BEGIN

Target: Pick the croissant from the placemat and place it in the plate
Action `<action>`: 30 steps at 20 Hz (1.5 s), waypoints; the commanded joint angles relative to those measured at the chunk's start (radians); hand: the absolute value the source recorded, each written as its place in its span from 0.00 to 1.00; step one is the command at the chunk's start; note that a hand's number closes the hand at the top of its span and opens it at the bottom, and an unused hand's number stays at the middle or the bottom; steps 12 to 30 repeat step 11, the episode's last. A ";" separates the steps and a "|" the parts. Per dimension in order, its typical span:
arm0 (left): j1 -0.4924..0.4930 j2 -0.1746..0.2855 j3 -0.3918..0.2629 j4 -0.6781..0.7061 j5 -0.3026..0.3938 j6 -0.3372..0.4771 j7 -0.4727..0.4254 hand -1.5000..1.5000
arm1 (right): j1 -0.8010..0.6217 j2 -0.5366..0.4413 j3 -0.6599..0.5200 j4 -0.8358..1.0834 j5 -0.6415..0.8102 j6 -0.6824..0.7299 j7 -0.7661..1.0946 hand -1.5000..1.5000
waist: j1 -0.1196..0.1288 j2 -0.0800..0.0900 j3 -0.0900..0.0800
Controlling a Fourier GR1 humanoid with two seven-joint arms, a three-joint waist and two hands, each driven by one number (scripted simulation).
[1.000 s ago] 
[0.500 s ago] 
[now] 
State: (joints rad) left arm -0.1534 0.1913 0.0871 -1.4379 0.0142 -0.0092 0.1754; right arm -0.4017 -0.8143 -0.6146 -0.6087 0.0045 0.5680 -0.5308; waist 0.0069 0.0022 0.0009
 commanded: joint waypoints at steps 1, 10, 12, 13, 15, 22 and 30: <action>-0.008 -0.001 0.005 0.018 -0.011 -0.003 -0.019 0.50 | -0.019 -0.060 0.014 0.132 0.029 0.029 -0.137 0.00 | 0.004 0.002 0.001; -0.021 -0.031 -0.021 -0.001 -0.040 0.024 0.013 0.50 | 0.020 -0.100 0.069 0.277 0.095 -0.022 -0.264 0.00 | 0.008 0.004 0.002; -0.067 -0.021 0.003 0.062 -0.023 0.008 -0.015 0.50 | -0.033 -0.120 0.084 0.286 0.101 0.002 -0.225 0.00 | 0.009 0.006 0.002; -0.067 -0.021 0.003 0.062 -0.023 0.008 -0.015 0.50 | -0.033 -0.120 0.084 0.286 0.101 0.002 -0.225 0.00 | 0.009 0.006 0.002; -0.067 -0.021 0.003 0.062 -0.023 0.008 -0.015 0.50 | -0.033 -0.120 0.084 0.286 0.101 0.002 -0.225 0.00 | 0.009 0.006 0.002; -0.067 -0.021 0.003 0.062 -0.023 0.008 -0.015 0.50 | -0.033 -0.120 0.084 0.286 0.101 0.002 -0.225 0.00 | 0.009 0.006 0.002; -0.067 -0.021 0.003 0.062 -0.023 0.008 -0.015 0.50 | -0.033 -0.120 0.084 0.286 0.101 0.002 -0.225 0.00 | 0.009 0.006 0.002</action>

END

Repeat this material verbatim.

Target: Pick the croissant from the placemat and place it in the plate
Action `<action>`: 30 steps at 20 Hz (1.5 s), waypoints; the commanded joint angles relative to those measured at the chunk's start (radians); hand: the absolute value the source recorded, each written as its place in its span from 0.00 to 1.00; step one is the command at the chunk's start; note that a hand's number closes the hand at the top of its span and opens it at the bottom, and an unused hand's number stays at the middle or the bottom; steps 12 to 30 repeat step 11, the episode's last. A ";" separates the steps and a "|" the parts. Per dimension in order, its typical span:
arm0 (left): j1 -0.4924..0.4930 j2 -0.1746..0.2855 j3 -0.3918..0.2629 j4 -0.6781..0.7061 j5 -0.3026..0.3938 j6 -0.3372..0.4771 j7 -0.4727..0.4254 hand -1.5000..1.5000
arm1 (right): j1 -0.8010..0.6217 j2 -0.5366..0.4413 j3 -0.6599..0.5200 j4 -0.8358..1.0834 j5 -0.6415..0.8102 j6 -0.6824..0.7299 j7 -0.7661..1.0946 hand -1.5000..1.5000
waist: j1 -0.1196..0.1288 j2 -0.0800..0.0900 j3 -0.0900..0.0800
Controlling a Fourier GR1 humanoid with two seven-joint arms, a three-joint waist and two hands, each driven by one number (scripted simulation).
[1.000 s ago] 
[0.500 s ago] 
[now] 
State: (joints rad) left arm -0.1534 0.1913 0.0871 -1.4379 0.0142 -0.0092 0.1754; right arm -0.4017 -0.8143 -0.6146 -0.6087 0.0045 0.5680 -0.5308; waist 0.0069 0.0022 0.0009
 commanded: joint waypoints at steps 1, 10, 12, 13, 15, 22 and 30: <action>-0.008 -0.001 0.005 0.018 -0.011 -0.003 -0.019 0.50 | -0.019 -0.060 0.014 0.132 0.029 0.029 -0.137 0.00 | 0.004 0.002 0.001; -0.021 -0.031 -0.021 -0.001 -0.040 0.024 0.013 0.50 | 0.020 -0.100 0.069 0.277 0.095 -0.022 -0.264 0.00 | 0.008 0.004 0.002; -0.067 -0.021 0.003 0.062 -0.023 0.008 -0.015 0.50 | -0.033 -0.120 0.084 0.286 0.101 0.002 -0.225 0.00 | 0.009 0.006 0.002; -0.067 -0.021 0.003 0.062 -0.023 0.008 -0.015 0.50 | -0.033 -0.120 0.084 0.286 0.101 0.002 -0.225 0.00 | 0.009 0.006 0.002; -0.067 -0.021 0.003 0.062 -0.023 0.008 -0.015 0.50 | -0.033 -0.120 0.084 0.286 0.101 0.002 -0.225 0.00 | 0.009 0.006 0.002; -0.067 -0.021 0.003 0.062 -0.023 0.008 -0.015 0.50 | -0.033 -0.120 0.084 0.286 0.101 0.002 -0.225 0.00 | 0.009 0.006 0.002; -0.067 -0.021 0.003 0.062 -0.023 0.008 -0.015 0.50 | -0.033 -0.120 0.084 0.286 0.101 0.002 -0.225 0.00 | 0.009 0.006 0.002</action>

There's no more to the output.